Есть заповеди Божьи, и либерализм в их нарушении – это грех. Идея православия в либерализме выродилась в тенденцию богоискательства, точнее – дьяволоискательства, когда высмеивалась любовь к Отечеству, расшатывались основы государства. Многие не ведали, что творили…
Имена Пушкина, Достоевского, Гоголя, Лермонтова, Аксакова, Хомякова, Бунина, Мусоргского, Римского-Корсакова, Иванова, Сурикова, Васнецова, Нестерова и других великих деятелей русской культуры – свидетельства победы внутреннего инстинкта самосохранения, победы Добра – над злом, точнее – Бога над дьяволом и его воплощением – антихристом, в ловушку которого устремилась не только русская, но, прежде всего, европейская цивилизация «прогресса».

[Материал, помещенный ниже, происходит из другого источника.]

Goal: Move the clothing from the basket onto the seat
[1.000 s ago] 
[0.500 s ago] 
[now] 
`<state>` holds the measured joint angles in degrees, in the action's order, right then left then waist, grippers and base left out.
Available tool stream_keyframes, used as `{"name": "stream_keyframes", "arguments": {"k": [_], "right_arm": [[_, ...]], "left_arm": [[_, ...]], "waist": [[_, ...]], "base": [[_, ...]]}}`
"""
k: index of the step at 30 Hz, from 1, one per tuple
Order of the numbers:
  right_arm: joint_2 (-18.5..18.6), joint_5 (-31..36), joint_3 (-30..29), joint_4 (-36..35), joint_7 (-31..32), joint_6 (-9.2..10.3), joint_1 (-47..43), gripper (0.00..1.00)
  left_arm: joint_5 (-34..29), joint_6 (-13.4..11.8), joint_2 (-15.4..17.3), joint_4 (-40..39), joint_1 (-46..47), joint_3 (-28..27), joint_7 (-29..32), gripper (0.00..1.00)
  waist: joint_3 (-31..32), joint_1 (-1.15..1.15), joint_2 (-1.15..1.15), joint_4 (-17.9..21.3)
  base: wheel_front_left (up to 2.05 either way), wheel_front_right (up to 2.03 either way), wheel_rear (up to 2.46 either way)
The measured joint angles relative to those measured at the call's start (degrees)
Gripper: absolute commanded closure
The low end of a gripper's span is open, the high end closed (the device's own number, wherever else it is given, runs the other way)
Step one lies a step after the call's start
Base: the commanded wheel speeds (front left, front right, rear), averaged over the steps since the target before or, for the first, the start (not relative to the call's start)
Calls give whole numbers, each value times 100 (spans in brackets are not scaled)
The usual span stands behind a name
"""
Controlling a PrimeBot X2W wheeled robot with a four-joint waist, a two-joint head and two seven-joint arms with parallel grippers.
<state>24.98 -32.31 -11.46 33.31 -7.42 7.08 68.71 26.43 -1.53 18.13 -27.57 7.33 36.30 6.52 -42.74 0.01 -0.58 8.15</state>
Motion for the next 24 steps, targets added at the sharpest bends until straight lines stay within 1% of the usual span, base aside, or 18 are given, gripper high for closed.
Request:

Глупое и бессмысленное понятие – прогресс. Я не знаю прогрессивных деятелей, а знаю прогрессивный паралич. Может быть, люди, приближающие его, и есть «прогрессивные деятели»? Но что для них прогресс, то для нас регресс. Их победа – наше поражение! История XX века нас многому научила…
Раздвоение – вот к чему привел яд либерализма души сбитой с толку, мятущейся русской интеллигенции. Жрецы национального духа, самосохранения и пророчества во многом изменили подлинному служению высоким идеалам. Произошла подмена сути. Зло пришло в маске Добра. Примером тому может служить метаморфоза, случившаяся с гениальным писателем Львом Толстым, который, перейдя полувековой рубеж жизни, оказался одержим лжепророческими теориями, «богоискательством», бесом гордыни и дошел до отрицания православия, Отечества и государства, создав теорию непротивления злу насилием и выдвинув идею «перевоспитания трудом», взятую на вооружение коммунистами всех стран. В основу системы советских концлагерей и был положен этот принцип Толстого – «зеркала „передовой“ русской интеллигенции», как его можно назвать, перефразируя Ульянова (Ленина).
Радостно отметить, что Пушкина не коснулся яд либерализма, несмотря на его тесные дружеские контакты с будущими декабристами. Он стал монархистом… Он был и навсегда остался русским поэтом! Он гордился Россией и любил все русское, оставаясь великим европейцем.
…Убийство Пушкина – страшная трагедия для России.
От Ленинграда до станции Пушкин на электричке двадцать минут. Помню: снег, Пулково, серые ватники…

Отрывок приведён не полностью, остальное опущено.